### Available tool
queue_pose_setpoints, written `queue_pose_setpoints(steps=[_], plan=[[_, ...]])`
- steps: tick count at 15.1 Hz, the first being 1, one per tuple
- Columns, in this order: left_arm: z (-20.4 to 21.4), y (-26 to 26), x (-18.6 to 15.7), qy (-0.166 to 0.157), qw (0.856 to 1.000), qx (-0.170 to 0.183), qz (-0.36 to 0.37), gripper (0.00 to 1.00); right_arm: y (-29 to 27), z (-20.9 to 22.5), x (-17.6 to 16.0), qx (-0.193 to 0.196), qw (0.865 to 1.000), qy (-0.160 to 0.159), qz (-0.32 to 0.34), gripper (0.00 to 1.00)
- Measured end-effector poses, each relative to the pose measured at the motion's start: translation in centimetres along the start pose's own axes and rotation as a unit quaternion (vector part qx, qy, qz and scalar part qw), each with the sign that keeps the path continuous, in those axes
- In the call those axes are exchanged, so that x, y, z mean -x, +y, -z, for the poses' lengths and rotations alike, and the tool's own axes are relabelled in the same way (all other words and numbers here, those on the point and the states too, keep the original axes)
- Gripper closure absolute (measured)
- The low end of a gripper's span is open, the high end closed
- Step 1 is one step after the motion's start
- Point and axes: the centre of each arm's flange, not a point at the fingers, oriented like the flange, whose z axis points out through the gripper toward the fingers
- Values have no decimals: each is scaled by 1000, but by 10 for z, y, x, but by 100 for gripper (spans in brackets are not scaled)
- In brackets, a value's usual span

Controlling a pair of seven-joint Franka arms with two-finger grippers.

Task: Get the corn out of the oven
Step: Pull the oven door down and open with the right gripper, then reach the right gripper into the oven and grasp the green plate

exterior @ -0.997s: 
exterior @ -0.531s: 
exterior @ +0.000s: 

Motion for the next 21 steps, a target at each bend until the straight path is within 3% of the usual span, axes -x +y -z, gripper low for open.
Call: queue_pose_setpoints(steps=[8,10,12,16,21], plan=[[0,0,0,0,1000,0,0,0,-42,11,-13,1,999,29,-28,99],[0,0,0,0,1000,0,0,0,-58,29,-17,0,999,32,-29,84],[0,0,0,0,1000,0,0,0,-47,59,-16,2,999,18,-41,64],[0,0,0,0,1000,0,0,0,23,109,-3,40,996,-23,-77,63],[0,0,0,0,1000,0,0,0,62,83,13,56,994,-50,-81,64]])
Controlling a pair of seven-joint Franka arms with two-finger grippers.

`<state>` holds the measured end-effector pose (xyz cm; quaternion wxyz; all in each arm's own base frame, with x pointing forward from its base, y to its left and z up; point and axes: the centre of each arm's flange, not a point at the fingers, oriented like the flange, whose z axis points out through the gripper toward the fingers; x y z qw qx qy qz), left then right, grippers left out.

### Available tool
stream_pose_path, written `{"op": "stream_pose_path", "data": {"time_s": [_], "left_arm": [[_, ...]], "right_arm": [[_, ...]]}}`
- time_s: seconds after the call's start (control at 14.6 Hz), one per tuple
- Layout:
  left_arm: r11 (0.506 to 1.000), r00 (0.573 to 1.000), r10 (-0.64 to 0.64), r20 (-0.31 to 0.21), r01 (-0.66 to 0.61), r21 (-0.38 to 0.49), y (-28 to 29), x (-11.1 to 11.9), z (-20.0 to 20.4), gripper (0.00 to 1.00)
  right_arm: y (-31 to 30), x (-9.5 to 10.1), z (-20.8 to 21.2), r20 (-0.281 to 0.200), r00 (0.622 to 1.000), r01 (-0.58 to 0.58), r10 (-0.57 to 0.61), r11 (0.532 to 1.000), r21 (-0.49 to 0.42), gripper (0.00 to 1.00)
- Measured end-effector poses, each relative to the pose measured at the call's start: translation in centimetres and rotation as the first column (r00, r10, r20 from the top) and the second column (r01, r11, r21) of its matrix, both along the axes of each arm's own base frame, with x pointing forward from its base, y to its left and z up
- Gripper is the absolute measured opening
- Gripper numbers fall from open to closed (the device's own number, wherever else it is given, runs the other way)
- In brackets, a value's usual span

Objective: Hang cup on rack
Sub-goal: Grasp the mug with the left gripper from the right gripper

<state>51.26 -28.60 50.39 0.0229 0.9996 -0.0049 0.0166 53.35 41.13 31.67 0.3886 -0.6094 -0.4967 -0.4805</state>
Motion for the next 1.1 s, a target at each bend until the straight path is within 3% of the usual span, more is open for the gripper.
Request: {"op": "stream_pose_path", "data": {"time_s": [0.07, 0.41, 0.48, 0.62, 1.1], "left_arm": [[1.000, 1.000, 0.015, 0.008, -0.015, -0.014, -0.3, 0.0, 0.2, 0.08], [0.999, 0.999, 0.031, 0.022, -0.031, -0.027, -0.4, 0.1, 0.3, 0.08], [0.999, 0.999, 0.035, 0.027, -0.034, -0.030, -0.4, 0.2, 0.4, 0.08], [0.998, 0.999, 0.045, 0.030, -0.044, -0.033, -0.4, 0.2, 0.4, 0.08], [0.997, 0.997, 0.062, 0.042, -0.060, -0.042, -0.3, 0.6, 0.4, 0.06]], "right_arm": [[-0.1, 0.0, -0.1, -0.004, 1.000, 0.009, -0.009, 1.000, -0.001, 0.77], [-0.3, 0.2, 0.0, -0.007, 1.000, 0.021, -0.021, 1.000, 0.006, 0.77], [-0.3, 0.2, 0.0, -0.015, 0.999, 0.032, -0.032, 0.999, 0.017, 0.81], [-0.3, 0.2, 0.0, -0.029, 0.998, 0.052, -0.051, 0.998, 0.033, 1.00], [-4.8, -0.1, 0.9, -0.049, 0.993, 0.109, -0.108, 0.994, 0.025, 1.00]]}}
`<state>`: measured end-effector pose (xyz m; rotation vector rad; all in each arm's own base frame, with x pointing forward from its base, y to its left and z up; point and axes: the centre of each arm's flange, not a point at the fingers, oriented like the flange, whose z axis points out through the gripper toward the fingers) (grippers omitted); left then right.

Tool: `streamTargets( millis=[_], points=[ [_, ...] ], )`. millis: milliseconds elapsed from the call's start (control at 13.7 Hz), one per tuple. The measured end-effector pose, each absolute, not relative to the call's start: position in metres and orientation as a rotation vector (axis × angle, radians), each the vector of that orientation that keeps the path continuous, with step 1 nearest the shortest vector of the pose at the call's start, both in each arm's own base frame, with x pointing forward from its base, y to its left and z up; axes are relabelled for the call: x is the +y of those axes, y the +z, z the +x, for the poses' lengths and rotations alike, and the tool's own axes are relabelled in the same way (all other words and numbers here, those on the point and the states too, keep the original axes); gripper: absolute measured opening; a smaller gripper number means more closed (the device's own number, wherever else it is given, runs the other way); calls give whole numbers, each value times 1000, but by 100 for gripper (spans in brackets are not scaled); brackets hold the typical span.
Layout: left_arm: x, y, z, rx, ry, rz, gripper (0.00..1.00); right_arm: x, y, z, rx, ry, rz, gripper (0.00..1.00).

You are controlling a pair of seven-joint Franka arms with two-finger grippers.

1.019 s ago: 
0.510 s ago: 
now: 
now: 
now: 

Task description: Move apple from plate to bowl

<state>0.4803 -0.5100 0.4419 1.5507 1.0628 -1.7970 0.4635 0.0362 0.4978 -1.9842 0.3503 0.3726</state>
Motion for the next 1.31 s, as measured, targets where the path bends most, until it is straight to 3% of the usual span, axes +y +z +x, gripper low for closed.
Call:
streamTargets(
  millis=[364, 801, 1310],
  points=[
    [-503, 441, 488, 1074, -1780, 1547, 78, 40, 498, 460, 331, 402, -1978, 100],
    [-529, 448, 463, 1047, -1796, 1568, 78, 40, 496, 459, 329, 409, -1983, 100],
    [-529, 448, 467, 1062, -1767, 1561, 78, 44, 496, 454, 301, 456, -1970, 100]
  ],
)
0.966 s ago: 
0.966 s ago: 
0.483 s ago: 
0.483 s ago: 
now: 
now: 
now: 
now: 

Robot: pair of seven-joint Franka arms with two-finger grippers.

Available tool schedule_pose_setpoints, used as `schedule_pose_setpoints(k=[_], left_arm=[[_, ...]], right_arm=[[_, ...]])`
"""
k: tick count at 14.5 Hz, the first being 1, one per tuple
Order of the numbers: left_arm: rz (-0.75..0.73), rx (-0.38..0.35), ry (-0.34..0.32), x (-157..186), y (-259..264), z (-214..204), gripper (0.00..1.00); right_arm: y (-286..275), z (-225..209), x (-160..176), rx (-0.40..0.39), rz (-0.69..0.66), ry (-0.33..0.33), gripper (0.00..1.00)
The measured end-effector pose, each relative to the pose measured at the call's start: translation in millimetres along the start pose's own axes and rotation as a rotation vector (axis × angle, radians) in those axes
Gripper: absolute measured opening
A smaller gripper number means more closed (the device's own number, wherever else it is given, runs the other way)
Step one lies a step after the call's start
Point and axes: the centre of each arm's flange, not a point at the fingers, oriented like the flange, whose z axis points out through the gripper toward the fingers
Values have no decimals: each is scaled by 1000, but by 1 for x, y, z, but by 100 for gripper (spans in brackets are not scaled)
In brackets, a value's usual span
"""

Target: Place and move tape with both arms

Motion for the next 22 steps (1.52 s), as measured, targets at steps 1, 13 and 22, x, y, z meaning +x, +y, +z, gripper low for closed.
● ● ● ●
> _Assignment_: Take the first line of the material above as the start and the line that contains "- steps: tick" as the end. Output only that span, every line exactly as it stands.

> _Written response_:
### Available tool
queue_pose_setpoints, written `queue_pose_setpoints(steps=[_], plan=[[_, ...]])`
- steps: tick count at 15.1 Hz, the first being 1, one per tuple

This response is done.